■ How to complete this task: Only lines containing "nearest" are wanted from the data below. Copy those lines.

*** Opening of Input data ***

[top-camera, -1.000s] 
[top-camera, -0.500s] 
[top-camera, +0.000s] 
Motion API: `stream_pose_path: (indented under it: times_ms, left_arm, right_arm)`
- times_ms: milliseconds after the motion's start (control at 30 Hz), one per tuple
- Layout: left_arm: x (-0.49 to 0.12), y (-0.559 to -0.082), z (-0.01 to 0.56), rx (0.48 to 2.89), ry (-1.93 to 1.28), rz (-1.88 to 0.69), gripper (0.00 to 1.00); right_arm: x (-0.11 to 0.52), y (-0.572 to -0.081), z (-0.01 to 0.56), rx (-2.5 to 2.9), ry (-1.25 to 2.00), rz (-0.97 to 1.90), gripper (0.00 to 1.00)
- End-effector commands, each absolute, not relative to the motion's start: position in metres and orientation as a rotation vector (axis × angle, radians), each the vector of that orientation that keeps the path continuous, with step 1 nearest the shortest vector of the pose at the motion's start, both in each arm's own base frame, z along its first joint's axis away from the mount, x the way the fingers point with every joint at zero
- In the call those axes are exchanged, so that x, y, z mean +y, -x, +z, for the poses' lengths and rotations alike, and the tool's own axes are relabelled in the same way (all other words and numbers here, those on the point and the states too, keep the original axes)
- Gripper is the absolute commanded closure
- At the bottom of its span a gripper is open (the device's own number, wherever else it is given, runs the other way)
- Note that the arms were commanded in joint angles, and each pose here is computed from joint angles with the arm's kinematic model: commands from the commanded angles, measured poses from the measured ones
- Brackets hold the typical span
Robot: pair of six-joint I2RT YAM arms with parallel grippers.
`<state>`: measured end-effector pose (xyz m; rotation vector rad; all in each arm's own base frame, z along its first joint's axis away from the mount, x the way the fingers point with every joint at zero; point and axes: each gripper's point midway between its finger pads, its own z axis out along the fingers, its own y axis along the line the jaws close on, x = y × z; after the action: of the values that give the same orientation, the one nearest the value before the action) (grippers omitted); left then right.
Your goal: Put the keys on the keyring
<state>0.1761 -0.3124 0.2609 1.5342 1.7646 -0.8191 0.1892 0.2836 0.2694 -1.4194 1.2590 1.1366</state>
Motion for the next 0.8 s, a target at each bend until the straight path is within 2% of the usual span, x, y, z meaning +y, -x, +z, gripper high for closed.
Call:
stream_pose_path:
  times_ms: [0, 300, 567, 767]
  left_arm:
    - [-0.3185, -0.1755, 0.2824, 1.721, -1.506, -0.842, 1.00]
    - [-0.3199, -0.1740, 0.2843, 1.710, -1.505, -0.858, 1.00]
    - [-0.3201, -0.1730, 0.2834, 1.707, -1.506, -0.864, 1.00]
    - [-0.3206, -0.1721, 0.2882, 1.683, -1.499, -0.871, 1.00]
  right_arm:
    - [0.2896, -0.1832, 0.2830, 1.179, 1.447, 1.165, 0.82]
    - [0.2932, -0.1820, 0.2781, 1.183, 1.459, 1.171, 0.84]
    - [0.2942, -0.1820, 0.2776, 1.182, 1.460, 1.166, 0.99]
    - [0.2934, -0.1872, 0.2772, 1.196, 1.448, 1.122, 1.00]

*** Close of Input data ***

■ Answer area:
- End-effector commands, each absolute, not relative to the motion's start: position in metres and orientation as a rotation vector (axis × angle, radians), each the vector of that orientation that keeps the path continuous, with step 1 nearest the shortest vector of the pose at the motion's start, both in each arm's own base frame, z along its first joint's axis away from the mount, x the way the fingers point with every joint at zero
`<state>`: measured end-effector pose (xyz m; rotation vector rad; all in each arm's own base frame, z along its first joint's axis away from the mount, x the way the fingers point with every joint at zero; point and axes: each gripper's point midway between its finger pads, its own z axis out along the fingers, its own y axis along the line the jaws close on, x = y × z; after the action: of the values that give the same orientation, the one nearest the value before the action) (grippers omitted); left then right.

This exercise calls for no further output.